La tradition de l'Eglise et l'Ecriture Sainte
La formation du canon nous pose une question. Si c'est l'Eglise des premiers siècles qui l'a fixé, ne peut-on pas dire, avec l'Eglise Catholique Romaine, que l'autorité de l'Eglise est égale à celle du Nouveau Testament, que la tradition de l'Eglise a priorité, au moins dans le temps, sur l'Ecriture ?
Il faut reconnaître le rôle joué par la tradition orale dans l'Eglise primitive, surtout avant la rédaction du Nouveau Testament. Le message des apôtres a d'abord été prêché et enseigné de vive voix avant d'être écrit. Vers le milieu du IIème siècle, Papias, évêque de Hiérapolis, déclarait : " Je ne pensais pas pouvoir retirer autant de profit de la lecture des livres que des déclarations d'une voix vivante et pré sente". Mais Papias avait personnellement entendu l'apôtre Jean de son vivant. Cette rencontre l'avait marqué.
Dans un monde où l'écriture était largement répandue mais où les livres étaient chers et difficiles à reproduire et à diffuser, on transmettait plus volontiers un message oralement que par écrit.
C'est ce qui explique que les premiers chrétiens n'aient pas éprouvé le besoin d'avoir des Evangiles écrits dès la naissance de l'Eglise à la Pentecôte. On pouvait entendre les apôtres - et on pouvait se fier à sa mémoire plus que nous ne pouvons le faire aujourd'hui, habitués que nous sommes à tout mettre par écrit.
Tant que les apôtres étaient en vie, la tradition orale suffisait dans bien des cas à répandre la Bonne Nouvelle. En cas de doute, on pouvait faire appel à ceux qui avaient reçu le message du Seigneur lui-même. Il faut cependant noter que, très tôt, les apôtres ont jugé bon d'écrire des lettres aux Eglises dont ils étaient séparés et que l'Evangile a été mis par écrit moins d'une génération après la mort de Jésus.
Mais quand les apôtres, témoins de ce que Jésus avait fait et dit, ont commencé à disparaître, pouvait-on continuer à se fier à un message transmis oralement, donc susceptible de déformations ? Les apôtres n'étaient plus là pour assurer que la prédication et l'enseignement de l'Eglise étaient bien conformes à ceux de Jésus. Pour éviter de s'écarter de " la foi qui a été transmise aux saints une fois pour toutes " (Jude 3), pour garder " le bon dépôt " (2 Timothée 1 :14), l'Eglise a été amenée à se donner à elle-même une règle, qui n'était autre que le témoignage des apôtres, mais écrit, donc fixé, immuable.

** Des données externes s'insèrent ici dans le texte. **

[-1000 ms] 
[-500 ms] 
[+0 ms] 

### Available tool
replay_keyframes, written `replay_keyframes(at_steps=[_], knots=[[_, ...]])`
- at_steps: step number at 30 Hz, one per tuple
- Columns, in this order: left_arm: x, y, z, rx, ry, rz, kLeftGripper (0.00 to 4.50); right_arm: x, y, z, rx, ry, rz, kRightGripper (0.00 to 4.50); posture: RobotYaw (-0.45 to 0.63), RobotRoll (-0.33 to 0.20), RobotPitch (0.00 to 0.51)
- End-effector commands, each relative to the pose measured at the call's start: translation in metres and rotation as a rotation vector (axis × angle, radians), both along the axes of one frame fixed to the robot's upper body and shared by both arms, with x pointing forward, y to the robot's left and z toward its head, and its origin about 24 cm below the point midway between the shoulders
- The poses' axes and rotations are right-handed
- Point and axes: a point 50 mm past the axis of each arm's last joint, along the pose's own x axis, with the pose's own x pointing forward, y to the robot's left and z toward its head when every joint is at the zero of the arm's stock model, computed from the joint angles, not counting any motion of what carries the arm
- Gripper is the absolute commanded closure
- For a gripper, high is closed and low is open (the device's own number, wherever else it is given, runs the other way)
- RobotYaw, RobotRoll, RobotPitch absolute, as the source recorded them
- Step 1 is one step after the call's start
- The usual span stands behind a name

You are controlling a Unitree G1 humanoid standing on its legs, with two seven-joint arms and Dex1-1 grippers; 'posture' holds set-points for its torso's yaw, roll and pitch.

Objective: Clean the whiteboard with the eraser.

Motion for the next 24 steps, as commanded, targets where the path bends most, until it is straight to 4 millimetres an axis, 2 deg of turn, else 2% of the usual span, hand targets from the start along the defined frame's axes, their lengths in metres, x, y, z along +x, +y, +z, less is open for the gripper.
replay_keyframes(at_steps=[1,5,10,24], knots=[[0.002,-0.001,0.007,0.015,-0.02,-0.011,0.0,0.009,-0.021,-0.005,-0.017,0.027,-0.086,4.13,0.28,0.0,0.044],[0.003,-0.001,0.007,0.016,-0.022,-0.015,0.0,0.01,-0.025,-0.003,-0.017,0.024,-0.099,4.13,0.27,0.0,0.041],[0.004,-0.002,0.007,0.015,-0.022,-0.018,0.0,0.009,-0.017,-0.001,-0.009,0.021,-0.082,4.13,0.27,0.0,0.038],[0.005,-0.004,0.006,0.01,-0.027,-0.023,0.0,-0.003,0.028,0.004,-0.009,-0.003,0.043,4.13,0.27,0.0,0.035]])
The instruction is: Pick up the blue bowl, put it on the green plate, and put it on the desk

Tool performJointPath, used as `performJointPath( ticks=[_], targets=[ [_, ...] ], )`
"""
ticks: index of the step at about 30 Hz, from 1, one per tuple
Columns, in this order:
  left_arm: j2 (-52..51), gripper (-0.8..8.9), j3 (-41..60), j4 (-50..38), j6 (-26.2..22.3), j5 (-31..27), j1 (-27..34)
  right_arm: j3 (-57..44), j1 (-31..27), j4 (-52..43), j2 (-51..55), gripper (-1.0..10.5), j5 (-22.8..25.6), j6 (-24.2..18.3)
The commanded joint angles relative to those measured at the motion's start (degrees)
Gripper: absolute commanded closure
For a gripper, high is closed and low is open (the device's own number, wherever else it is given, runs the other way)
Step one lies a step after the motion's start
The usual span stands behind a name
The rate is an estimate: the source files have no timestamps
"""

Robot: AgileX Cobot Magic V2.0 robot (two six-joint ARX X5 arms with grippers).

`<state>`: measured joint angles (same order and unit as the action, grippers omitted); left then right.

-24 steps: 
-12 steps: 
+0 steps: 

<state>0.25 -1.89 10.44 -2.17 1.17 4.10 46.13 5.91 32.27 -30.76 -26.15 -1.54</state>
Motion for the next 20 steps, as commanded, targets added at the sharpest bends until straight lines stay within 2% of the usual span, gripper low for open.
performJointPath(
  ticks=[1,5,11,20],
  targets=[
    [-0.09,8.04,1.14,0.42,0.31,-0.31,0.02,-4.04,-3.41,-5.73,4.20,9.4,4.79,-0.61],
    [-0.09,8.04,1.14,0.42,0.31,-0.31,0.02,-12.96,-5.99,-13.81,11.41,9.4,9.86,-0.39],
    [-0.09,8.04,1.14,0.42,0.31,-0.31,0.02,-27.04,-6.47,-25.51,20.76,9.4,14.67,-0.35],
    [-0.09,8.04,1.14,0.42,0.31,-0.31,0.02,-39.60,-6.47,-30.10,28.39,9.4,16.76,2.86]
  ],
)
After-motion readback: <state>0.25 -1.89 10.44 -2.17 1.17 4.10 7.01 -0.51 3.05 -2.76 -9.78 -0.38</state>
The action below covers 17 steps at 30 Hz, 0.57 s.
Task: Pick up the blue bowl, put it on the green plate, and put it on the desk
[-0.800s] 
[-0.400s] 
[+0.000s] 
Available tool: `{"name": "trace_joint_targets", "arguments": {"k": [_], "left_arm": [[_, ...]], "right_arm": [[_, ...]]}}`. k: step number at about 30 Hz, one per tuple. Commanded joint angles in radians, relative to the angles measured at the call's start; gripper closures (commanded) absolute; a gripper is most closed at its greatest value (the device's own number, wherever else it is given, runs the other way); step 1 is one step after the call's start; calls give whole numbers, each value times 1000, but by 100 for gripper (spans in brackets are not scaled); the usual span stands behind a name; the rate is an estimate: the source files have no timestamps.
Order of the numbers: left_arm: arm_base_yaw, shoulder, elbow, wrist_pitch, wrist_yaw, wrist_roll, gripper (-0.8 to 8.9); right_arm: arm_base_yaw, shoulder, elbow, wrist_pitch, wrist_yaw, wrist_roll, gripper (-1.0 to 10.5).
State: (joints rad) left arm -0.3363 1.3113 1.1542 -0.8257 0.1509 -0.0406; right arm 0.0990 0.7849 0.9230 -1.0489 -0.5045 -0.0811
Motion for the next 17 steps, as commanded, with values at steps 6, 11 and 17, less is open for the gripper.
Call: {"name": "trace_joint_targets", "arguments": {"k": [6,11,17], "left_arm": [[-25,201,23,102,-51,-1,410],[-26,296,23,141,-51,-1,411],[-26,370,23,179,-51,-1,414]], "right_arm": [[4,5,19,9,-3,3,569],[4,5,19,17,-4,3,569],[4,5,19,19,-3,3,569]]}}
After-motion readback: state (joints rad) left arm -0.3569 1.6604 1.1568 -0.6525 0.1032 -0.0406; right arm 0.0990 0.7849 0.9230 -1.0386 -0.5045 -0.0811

Les apôtres en effet ont joué un rôle irremplaçable dans la révélation. Dieu s'est révélé à un moment donné de l'histoire dans la personne de son Fils. Pour que les générations futures puissent connaître cette " Parole de Dieu " (Jean 1 :1-14 ; Hébreux 1 :1 ), il fallait que les témoins des actes et des paroles de Jésus les transmettent à d'autres (Luc 1 :2 ; Jean 21 :24 ; 1 Jean 1 :1-4). Rien ne pouvait remplacer ce témoignage apostolique ; en tant que témoins de Jésus, les apôtres ne pouvaient avoir de successeurs. Pour que leur témoignage ne disparaisse pas avec eux, il fallait qu'il soit écrit. Le Nouveau Testament, c'est ce témoignage écrit. C'est la seule tradition vraie et sûre, puisque c'est par elle que nous a été transmis ce que Jésus a fait et dit.
En fixant le canon du Nouveau Testament, l'Eglise d'autrefois a reconnu une autorité qui lui était supérieure, à laquelle elle devait sans cesse se référer. " Loin de pro clamer sa propre autorité, l'Eglise a en réalité accompli un acte de soumission et d'humilité. Elle s'est liée elle-même pour se préserver de toute tentation d'ajouter quoique ce soit au dépôt de la révélation. Par la fixation du canon, l'Eglise se proclamait Eglise de l'Ecriture ".
Comment ne pas voir là l'oeuvre du Saint-Esprit, donnant à toutes les générations chrétiennes un fondement solide pour la foi, " afin que nous reconnaissions la certitude des enseignements que nous avons reçus " (Luc 1 :4).